Every line of the material is to be repeated exactly as it stands.
Start of Block
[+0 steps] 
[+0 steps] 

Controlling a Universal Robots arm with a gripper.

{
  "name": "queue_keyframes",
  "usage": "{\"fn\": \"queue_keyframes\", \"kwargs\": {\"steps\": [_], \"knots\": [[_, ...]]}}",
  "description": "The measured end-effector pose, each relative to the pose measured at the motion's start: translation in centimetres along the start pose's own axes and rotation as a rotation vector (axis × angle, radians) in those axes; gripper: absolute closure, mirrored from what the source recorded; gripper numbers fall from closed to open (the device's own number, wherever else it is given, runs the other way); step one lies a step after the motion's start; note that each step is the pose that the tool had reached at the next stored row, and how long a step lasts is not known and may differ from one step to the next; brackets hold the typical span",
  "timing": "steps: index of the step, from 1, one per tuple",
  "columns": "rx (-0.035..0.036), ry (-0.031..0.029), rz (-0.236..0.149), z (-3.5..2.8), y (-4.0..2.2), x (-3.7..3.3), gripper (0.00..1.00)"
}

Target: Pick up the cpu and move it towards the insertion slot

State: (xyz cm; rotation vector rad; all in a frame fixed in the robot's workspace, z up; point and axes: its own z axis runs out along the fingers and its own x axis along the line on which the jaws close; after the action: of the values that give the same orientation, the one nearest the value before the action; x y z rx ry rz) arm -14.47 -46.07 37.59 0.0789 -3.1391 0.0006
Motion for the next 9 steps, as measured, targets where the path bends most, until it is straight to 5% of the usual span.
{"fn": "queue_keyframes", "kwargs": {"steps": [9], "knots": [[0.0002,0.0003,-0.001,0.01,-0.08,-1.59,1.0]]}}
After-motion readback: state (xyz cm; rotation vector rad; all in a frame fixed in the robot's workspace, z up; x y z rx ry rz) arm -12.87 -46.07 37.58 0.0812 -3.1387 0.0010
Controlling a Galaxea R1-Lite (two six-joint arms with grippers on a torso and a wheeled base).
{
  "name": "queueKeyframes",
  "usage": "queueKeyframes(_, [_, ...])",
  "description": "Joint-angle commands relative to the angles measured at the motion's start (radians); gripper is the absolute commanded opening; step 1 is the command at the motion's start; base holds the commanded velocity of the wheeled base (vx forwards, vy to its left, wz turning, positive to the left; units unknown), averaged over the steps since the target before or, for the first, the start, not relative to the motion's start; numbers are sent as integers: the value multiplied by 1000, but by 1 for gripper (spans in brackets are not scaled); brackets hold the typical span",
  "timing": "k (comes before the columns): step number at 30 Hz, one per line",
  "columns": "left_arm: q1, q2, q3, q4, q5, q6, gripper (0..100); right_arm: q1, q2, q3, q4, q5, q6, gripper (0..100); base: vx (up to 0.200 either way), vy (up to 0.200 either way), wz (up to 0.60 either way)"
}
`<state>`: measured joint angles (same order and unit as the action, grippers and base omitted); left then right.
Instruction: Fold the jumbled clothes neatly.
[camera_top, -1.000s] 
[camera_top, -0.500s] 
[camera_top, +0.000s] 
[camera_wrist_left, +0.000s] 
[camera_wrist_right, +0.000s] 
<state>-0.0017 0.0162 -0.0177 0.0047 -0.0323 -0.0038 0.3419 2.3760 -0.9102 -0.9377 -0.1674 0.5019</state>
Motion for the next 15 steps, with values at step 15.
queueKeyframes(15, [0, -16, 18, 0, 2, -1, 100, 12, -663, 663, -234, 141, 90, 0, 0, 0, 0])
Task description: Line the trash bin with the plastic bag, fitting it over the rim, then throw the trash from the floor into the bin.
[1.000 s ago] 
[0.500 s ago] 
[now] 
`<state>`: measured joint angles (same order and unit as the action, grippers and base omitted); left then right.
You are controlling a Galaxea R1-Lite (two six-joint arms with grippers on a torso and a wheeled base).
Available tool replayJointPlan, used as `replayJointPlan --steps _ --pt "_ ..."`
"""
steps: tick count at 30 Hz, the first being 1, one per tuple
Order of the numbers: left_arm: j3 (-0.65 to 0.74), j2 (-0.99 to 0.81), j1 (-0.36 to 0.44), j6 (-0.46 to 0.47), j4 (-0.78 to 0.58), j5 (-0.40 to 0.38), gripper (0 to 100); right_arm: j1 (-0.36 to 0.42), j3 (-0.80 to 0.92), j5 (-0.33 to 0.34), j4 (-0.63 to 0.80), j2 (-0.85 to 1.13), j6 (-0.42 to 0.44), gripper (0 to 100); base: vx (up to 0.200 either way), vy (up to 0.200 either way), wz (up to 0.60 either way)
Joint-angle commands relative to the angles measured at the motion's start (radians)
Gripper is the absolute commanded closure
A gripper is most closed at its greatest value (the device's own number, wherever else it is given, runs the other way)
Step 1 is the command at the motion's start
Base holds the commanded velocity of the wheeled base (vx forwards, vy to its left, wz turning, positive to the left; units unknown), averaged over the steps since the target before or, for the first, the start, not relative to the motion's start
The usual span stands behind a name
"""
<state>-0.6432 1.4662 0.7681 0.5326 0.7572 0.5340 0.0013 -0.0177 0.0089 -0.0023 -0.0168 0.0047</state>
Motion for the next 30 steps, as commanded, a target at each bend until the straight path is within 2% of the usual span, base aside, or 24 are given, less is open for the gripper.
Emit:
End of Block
ANSWER TO THIS PROBLEM:
[+0 steps] 
[+0 steps] 

Controlling a Universal Robots arm with a gripper.

{
  "name": "queue_keyframes",
  "usage": "{\"fn\": \"queue_keyframes\", \"kwargs\": {\"steps\": [_], \"knots\": [[_, ...]]}}",
  "description": "The measured end-effector pose, each relative to the pose measured at the motion's start: translation in centimetres along the start pose's own axes and rotation as a rotation vector (axis × angle, radians) in those axes; gripper: absolute closure, mirrored from what the source recorded; gripper numbers fall from closed to open (the device's own number, wherever else it is given, runs the other way); step one lies a step after the motion's start; note that each step is the pose that the tool had reached at the next stored row, and how long a step lasts is not known and may differ from one step to the next; brackets hold the typical span",
  "timing": "steps: index of the step, from 1, one per tuple",
  "columns": "rx (-0.035..0.036), ry (-0.031..0.029), rz (-0.236..0.149), z (-3.5..2.8), y (-4.0..2.2), x (-3.7..3.3), gripper (0.00..1.00)"
}

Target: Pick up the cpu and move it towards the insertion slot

State: (xyz cm; rotation vector rad; all in a frame fixed in the robot's workspace, z up; point and axes: its own z axis runs out along the fingers and its own x axis along the line on which the jaws close; after the action: of the values that give the same orientation, the one nearest the value before the action; x y z rx ry rz) arm -14.47 -46.07 37.59 0.0789 -3.1391 0.0006
Motion for the next 9 steps, as measured, targets where the path bends most, until it is straight to 5% of the usual span.
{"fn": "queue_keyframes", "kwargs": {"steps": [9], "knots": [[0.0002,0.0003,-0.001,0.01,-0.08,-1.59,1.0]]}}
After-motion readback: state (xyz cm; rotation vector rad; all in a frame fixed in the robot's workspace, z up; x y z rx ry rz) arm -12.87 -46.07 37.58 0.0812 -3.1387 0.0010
Controlling a Galaxea R1-Lite (two six-joint arms with grippers on a torso and a wheeled base).
{
  "name": "queueKeyframes",
  "usage": "queueKeyframes(_, [_, ...])",
  "description": "Joint-angle commands relative to the angles measured at the motion's start (radians); gripper is the absolute commanded opening; step 1 is the command at the motion's start; base holds the commanded velocity of the wheeled base (vx forwards, vy to its left, wz turning, positive to the left; units unknown), averaged over the steps since the target before or, for the first, the start, not relative to the motion's start; numbers are sent as integers: the value multiplied by 1000, but by 1 for gripper (spans in brackets are not scaled); brackets hold the typical span",
  "timing": "k (comes before the columns): step number at 30 Hz, one per line",
  "columns": "left_arm: q1, q2, q3, q4, q5, q6, gripper (0..100); right_arm: q1, q2, q3, q4, q5, q6, gripper (0..100); base: vx (up to 0.200 either way), vy (up to 0.200 either way), wz (up to 0.60 either way)"
}
`<state>`: measured joint angles (same order and unit as the action, grippers and base omitted); left then right.
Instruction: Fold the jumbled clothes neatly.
[camera_top, -1.000s] 
[camera_top, -0.500s] 
[camera_top, +0.000s] 
[camera_wrist_left, +0.000s] 
[camera_wrist_right, +0.000s] 
<state>-0.0017 0.0162 -0.0177 0.0047 -0.0323 -0.0038 0.3419 2.3760 -0.9102 -0.9377 -0.1674 0.5019</state>
Motion for the next 15 steps, with values at step 15.
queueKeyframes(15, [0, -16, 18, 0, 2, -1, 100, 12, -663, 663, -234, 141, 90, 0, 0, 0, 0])
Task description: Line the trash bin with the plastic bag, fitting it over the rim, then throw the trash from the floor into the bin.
[1.000 s ago] 
[0.500 s ago] 
[now] 
`<state>`: measured joint angles (same order and unit as the action, grippers and base omitted); left then right.
You are controlling a Galaxea R1-Lite (two six-joint arms with grippers on a torso and a wheeled base).
Available tool replayJointPlan, used as `replayJointPlan --steps _ --pt "_ ..."`
"""
steps: tick count at 30 Hz, the first being 1, one per tuple
Order of the numbers: left_arm: j3 (-0.65 to 0.74), j2 (-0.99 to 0.81), j1 (-0.36 to 0.44), j6 (-0.46 to 0.47), j4 (-0.78 to 0.58), j5 (-0.40 to 0.38), gripper (0 to 100); right_arm: j1 (-0.36 to 0.42), j3 (-0.80 to 0.92), j5 (-0.33 to 0.34), j4 (-0.63 to 0.80), j2 (-0.85 to 1.13), j6 (-0.42 to 0.44), gripper (0 to 100); base: vx (up to 0.200 either way), vy (up to 0.200 either way), wz (up to 0.60 either way)
Joint-angle commands relative to the angles measured at the motion's start (radians)
Gripper is the absolute commanded closure
A gripper is most closed at its greatest value (the device's own number, wherever else it is given, runs the other way)
Step 1 is the command at the motion's start
Base holds the commanded velocity of the wheeled base (vx forwards, vy to its left, wz turning, positive to the left; units unknown), averaged over the steps since the target before or, for the first, the start, not relative to the motion's start
The usual span stands behind a name
"""
<state>-0.6432 1.4662 0.7681 0.5326 0.7572 0.5340 0.0013 -0.0177 0.0089 -0.0023 -0.0168 0.0047</state>
Motion for the next 30 steps, as commanded, a target at each bend until the straight path is within 2% of the usual span, base aside, or 24 are given, less is open for the gripper.
Emit:

The exercise asks for nothing more than this.